Hi! Thanks for your review!

Please find my answers below, together with an incremental diff.
I’ll send v3 shortly.

16 февр. 2020 г., в 19:15, Vladislav Shpilevoy <v.shpilevoy@tarantool.org> написал(а):

Hi! Thanks for the patch! I will review other commits when
Kostja is fine with them.

Since he finished with this one, here is my nit: lets keep
assertion for the debug build. If not this assertion, we
probably wouldn't notice this bug, and may miss future bugs
without it. During running the tests we won't notice a
warning.

Also we probably should not call vclock_follow() at all, if
lsn is broken. Just keep it as it. It does not look right to

Ok

decrease it. And make it panic() in vclock_follow() to catch
other bugs related to it.

Kostja was against panicking on the previous review iteration,
the assertion is still in `vclock_follow()`


On 13/02/2020 22:52, sergepetrenko wrote:
From: Serge Petrenko <sergepetrenko@tarantool.org>

There is an assertion in vclock_follow `lsn > prev_lsn`, which doesn't
fire in release builds, of course. Let's at least warn the user on an
attemt to write a record with a duplicate or otherwise broken lsn.

Follow-up #4739
---
src/box/wal.c | 15 ++++++++++++---
1 file changed, 12 insertions(+), 3 deletions(-)

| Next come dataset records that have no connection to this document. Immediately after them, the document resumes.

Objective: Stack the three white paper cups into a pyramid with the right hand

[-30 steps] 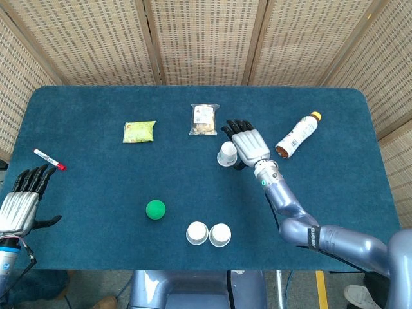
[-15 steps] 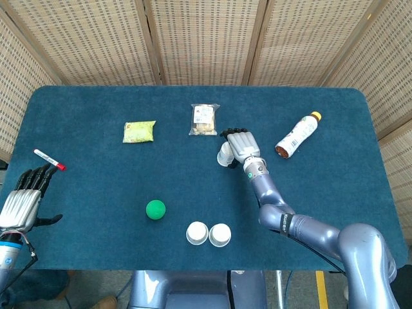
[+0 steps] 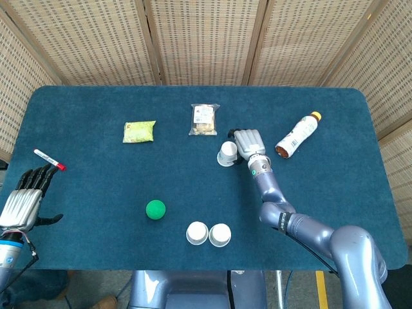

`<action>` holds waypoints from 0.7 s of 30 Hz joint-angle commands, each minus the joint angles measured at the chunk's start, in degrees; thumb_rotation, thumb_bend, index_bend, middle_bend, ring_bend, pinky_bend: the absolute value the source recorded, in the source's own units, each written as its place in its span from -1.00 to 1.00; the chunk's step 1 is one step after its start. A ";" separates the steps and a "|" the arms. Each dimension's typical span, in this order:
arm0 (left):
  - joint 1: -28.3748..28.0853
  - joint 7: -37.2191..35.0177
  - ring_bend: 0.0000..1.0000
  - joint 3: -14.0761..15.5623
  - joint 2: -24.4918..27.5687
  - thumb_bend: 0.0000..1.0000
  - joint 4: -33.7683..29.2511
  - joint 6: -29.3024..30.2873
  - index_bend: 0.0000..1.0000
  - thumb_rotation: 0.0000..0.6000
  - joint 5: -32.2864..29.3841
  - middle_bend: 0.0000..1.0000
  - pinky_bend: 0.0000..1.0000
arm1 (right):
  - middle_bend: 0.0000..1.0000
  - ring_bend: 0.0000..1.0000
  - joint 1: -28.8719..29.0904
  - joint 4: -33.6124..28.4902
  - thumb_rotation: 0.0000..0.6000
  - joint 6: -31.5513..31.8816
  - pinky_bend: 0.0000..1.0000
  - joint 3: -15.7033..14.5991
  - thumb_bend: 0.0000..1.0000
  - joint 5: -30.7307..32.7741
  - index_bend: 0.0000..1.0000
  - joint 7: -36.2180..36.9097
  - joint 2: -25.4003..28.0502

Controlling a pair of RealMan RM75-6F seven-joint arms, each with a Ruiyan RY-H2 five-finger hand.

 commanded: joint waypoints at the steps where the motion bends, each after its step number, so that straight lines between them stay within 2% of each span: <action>1: -0.13 0.29 -1.00 0.11 -0.14 -1.00 -0.03 -0.21 -1.00 1.00 -0.06 -1.00 -1.00 | -0.15 -0.20 -0.37 0.18 1.00 -0.72 0.03 0.74 -0.81 -0.55 -0.29 1.66 -0.16; 7: -0.23 0.77 -1.00 0.05 -0.40 -1.00 0.05 -0.15 -1.00 1.00 -0.48 -1.00 -1.00 | -0.08 -0.13 -0.55 1.62 1.00 -1.52 0.09 1.69 -0.74 -0.99 -0.23 3.80 -0.82; 13: -0.42 1.05 -1.00 0.06 -0.55 -1.00 0.13 -0.38 -1.00 1.00 -0.82 -1.00 -1.00 | 0.10 0.03 -0.78 2.36 1.00 -1.01 0.21 3.03 -0.54 -1.45 -0.01 6.02 -1.65; 21: -0.37 1.23 -1.00 0.28 -0.52 -1.00 -0.11 -0.05 -1.00 1.00 -0.49 -1.00 -1.00 | 0.16 0.07 -1.55 -1.19 1.00 -0.67 0.23 3.74 -0.47 -1.00 0.08 6.70 -0.08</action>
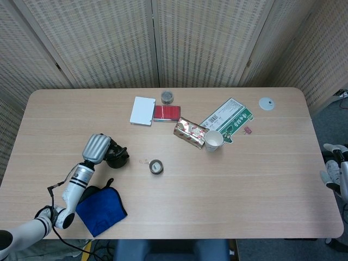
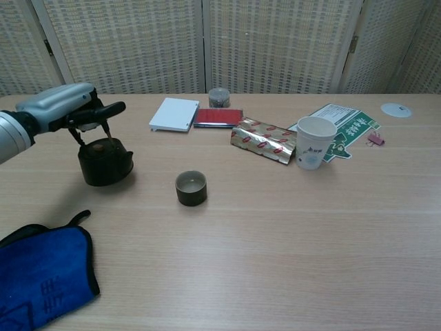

diff --git a/src/box/wal.c b/src/box/wal.c
index 0ae66ff32..f8ee2b7d8 100644
--- a/src/box/wal.c
+++ b/src/box/wal.c
@@ -951,9 +951,18 @@ wal_assign_lsn(struct vclock *vclock_diff, struct vclock *base,
(*row)->tsn = tsn;
(*row)->is_commit = row == end - 1;
} else {
- vclock_follow(vclock_diff, (*row)->replica_id,
-       (*row)->lsn - vclock_get(base,
-        (*row)->replica_id));
+ int64_t diff = (*row)->lsn - vclock_get(base, (*row)->replica_id);
+ if (diff <= vclock_get(vclock_diff,
+        (*row)->replica_id)) {
+ say_crit("Attempt to write a broken LSN to WAL:"
+  " replica id: %d, committed lsn: %d,"
+  " new lsn %d", (*row)->replica_id,
+  vclock_get(base, (*row)->replica_id) +
+  vclock_get(vclock_diff,
+     (*row)->replica_id),
+     (*row)->lsn);
+ }
+ vclock_follow(vclock_diff, (*row)->replica_id, diff);

On the summary, lets call follow() in 'else' branch, and add unreachable()
after crit log.

I believe `unreachable` doesn’t fit here, since it implies that the code is
truly unreachable, while we are trying to catch something that «shouldn’t happen».
I’ve even seen a ticket in our repo regarding this misuse.
Let’s just leave an `assert(0)` in this branch, unreachable is defined like that anyway.

Here are my changes:

diff --git a/src/box/wal.c b/src/box/wal.c
index f8ee2b7d8..a87aedf1d 100644
--- a/src/box/wal.c
+++ b/src/box/wal.c
@@ -955,14 +955,16 @@ wal_assign_lsn(struct vclock *vclock_diff, struct vclock *base,
  if (diff <= vclock_get(vclock_diff,
         (*row)->replica_id)) {
  say_crit("Attempt to write a broken LSN to WAL:"
-  " replica id: %d, committed lsn: %d,"
+  " replica id: %d, confirmed lsn: %d,"
   " new lsn %d", (*row)->replica_id,
   vclock_get(base, (*row)->replica_id) +
   vclock_get(vclock_diff,
      (*row)->replica_id),
      (*row)->lsn);
+ assert(0);
+ } else {
+ vclock_follow(vclock_diff, (*row)->replica_id, diff);
  }
- vclock_follow(vclock_diff, (*row)->replica_id, diff);
  }
  }
 }

--
Serge Petrenko
sergepetrenko@tarantool.org